### Task instructions:
Return, from the material below, each line in which "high" occurs.

(Provided records)

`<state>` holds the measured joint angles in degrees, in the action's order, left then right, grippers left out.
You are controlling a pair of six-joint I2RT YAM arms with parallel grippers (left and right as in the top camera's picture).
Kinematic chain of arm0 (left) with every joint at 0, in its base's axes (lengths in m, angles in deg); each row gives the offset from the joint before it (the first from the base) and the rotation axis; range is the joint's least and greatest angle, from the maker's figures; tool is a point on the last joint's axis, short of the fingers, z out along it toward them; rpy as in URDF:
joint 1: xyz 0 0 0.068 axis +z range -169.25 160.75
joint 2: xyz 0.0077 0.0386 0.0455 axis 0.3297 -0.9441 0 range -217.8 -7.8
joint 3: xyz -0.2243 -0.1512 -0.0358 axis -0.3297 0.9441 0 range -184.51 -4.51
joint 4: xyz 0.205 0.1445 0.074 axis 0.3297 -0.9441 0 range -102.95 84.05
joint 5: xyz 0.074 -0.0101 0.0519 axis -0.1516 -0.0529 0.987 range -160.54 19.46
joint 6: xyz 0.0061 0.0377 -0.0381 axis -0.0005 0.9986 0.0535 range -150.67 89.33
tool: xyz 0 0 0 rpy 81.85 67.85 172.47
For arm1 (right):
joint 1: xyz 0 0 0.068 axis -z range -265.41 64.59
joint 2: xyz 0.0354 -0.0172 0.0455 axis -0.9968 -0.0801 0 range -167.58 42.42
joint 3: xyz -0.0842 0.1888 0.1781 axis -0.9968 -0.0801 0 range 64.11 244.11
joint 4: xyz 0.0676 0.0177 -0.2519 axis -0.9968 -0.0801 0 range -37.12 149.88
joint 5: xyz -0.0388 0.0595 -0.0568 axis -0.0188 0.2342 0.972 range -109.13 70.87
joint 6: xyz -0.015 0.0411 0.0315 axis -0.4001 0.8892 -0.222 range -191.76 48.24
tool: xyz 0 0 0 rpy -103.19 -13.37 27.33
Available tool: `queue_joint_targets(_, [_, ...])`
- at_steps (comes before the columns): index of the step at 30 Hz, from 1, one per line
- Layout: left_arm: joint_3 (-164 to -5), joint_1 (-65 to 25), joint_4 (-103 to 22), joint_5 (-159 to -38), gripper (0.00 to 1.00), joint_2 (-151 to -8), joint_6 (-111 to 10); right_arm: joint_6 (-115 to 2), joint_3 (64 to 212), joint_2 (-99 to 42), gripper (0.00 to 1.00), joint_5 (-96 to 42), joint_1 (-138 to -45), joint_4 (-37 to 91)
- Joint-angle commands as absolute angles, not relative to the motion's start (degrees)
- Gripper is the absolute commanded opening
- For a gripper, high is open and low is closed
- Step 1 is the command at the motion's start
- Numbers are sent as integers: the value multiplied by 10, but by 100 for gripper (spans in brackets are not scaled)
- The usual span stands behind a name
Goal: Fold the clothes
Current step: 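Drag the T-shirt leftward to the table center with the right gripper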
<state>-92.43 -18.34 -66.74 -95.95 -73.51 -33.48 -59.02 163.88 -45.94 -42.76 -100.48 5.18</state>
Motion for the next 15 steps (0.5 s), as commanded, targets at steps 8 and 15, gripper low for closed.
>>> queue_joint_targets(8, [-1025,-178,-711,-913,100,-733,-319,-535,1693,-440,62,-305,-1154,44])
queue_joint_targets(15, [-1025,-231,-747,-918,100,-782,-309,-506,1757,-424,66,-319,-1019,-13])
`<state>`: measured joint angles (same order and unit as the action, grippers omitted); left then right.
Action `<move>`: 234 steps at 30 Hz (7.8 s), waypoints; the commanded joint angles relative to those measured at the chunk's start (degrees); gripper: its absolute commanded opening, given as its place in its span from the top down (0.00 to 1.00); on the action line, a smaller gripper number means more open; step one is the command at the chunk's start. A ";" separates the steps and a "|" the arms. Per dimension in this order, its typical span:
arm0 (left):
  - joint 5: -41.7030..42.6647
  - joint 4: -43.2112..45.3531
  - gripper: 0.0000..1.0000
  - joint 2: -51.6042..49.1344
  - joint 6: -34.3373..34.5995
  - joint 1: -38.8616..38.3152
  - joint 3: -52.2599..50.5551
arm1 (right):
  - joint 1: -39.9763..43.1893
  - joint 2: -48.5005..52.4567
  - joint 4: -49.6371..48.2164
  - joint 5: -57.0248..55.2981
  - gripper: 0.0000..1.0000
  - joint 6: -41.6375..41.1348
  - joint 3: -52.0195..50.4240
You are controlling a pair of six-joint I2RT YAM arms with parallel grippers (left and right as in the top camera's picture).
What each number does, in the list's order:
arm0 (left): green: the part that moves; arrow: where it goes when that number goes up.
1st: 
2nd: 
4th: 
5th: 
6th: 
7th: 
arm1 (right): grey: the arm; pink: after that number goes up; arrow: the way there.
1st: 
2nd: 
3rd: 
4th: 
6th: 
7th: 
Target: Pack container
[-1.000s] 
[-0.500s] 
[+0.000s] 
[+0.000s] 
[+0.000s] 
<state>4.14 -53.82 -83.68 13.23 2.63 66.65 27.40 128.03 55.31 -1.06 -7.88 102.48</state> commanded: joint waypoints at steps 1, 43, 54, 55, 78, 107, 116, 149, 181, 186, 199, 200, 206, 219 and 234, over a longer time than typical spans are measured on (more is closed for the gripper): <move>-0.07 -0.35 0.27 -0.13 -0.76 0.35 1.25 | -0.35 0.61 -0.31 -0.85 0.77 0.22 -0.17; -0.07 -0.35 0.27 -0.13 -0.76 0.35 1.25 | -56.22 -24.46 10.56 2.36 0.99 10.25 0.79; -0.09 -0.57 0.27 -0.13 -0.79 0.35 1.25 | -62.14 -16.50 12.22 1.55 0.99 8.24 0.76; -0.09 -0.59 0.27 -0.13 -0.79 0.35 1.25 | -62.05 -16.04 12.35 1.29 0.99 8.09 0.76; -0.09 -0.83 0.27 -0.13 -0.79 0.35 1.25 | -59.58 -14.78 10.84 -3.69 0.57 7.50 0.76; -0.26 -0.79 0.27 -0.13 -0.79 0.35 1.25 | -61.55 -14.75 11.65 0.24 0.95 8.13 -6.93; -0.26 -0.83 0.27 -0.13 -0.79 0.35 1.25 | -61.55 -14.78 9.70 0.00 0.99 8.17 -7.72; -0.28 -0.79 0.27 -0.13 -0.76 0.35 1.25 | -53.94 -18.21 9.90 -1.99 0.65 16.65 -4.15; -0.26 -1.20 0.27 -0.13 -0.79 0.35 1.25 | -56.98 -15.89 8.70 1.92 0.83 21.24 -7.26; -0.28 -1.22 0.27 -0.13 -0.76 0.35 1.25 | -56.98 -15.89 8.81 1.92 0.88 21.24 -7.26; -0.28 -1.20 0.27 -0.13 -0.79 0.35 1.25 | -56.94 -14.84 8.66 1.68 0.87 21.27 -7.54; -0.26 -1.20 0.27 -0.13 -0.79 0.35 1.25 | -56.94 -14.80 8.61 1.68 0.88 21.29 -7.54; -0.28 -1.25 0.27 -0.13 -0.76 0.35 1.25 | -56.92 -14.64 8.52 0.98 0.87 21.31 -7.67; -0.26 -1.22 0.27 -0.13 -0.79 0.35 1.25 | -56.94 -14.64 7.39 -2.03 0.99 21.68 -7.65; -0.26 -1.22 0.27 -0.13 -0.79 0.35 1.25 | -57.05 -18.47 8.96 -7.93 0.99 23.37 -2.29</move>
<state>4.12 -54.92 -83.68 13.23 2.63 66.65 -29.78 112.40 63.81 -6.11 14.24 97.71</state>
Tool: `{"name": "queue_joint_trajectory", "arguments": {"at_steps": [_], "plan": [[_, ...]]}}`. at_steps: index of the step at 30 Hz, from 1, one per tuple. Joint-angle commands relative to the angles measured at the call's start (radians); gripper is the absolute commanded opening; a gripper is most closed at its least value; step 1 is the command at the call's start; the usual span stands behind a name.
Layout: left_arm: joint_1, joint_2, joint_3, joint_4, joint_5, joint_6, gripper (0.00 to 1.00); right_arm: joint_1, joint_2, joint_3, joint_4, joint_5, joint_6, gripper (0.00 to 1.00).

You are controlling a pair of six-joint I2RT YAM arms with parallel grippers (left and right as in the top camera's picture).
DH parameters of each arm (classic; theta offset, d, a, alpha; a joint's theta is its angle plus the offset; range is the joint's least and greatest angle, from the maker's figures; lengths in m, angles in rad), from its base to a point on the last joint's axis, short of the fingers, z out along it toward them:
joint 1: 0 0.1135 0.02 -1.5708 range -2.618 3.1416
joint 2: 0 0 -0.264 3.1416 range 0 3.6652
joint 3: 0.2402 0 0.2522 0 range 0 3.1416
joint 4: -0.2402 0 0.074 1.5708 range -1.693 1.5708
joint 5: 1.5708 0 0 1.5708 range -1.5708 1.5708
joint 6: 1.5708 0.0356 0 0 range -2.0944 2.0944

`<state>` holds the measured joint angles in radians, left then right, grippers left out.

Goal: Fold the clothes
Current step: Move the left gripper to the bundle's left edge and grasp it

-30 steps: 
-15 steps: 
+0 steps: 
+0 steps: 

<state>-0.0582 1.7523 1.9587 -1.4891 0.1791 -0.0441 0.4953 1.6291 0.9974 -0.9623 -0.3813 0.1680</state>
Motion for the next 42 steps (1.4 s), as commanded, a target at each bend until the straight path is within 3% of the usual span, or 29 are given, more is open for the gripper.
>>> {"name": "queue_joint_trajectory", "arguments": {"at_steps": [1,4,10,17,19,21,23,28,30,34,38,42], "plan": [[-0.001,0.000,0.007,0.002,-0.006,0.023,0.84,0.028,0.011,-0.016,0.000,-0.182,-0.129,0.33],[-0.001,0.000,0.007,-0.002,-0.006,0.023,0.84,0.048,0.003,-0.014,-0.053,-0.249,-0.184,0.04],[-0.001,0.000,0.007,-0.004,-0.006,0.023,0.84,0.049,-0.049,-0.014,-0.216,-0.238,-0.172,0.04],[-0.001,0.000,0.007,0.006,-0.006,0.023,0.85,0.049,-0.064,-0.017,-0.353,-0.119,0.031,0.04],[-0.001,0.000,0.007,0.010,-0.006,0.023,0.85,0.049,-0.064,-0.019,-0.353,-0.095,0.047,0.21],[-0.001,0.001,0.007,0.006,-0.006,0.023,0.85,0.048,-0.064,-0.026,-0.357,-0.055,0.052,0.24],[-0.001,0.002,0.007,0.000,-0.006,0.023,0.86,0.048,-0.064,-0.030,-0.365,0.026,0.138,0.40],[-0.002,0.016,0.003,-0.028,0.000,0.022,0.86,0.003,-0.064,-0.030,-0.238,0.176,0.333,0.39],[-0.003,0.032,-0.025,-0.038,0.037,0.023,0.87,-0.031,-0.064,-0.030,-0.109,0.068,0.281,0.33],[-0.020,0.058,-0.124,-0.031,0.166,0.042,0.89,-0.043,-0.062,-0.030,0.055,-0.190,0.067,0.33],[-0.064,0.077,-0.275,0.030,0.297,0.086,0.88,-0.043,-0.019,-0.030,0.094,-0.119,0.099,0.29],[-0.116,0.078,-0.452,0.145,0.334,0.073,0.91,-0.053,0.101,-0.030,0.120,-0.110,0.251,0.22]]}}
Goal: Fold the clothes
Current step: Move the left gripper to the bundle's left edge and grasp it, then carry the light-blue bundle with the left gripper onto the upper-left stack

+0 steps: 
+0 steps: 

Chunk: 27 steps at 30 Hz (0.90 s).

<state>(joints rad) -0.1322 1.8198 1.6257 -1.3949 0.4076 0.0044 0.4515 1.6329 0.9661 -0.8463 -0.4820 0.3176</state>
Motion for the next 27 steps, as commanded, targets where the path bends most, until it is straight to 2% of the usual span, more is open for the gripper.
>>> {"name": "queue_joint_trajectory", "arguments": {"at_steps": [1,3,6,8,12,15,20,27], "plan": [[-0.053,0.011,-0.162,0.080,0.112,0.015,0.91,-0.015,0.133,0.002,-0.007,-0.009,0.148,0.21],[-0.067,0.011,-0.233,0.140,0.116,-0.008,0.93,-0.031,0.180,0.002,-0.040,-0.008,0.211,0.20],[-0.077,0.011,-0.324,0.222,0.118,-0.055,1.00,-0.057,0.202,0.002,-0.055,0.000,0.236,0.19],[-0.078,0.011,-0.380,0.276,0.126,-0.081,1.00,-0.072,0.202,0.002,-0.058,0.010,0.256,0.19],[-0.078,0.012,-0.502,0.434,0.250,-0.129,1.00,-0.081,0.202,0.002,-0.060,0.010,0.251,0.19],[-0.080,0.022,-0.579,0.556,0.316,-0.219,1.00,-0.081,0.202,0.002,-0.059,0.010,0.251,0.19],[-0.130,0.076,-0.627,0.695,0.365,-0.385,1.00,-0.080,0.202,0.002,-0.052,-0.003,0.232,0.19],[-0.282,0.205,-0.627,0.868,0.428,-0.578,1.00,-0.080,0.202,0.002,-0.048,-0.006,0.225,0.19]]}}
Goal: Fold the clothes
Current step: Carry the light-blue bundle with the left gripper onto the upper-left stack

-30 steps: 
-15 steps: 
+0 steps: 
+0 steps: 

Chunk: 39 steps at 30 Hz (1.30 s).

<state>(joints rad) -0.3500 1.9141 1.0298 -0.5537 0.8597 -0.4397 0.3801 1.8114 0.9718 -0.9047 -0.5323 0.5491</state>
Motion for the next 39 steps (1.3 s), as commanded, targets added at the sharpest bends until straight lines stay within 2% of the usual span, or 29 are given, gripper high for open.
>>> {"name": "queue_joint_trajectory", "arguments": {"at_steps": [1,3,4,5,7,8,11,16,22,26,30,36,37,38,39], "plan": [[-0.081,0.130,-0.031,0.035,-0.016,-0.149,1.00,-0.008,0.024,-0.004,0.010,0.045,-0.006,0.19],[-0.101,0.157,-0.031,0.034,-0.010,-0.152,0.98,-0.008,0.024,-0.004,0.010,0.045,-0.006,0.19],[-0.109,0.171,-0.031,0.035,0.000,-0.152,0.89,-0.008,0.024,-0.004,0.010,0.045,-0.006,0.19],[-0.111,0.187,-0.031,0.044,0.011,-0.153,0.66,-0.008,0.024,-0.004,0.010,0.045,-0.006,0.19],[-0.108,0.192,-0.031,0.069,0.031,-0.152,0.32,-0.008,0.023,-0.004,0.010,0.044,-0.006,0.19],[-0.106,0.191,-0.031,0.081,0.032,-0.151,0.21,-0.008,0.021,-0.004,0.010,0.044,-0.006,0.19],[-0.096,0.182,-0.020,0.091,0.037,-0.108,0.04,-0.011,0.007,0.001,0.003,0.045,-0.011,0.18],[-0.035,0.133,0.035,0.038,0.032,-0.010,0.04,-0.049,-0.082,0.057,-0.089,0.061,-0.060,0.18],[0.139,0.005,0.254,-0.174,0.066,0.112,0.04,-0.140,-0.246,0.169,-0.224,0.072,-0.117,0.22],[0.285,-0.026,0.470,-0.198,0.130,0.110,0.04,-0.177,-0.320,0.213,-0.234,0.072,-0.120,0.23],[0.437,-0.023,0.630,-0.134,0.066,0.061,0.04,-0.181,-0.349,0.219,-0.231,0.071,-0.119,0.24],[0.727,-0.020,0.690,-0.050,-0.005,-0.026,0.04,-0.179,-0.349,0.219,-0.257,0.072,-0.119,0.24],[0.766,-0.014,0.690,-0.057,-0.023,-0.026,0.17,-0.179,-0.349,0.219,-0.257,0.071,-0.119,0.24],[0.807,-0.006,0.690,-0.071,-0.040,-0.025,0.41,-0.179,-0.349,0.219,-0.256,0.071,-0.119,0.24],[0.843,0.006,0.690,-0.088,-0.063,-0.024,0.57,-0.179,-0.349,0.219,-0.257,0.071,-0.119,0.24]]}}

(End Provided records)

### Answer for this exercise:
- For a gripper, high is open and low is closed
Motion for the next 39 steps (1.3 s), as commanded, targets added at the sharpest bends until straight lines stay within 2% of the usual span, or 29 are given, gripper high for open.

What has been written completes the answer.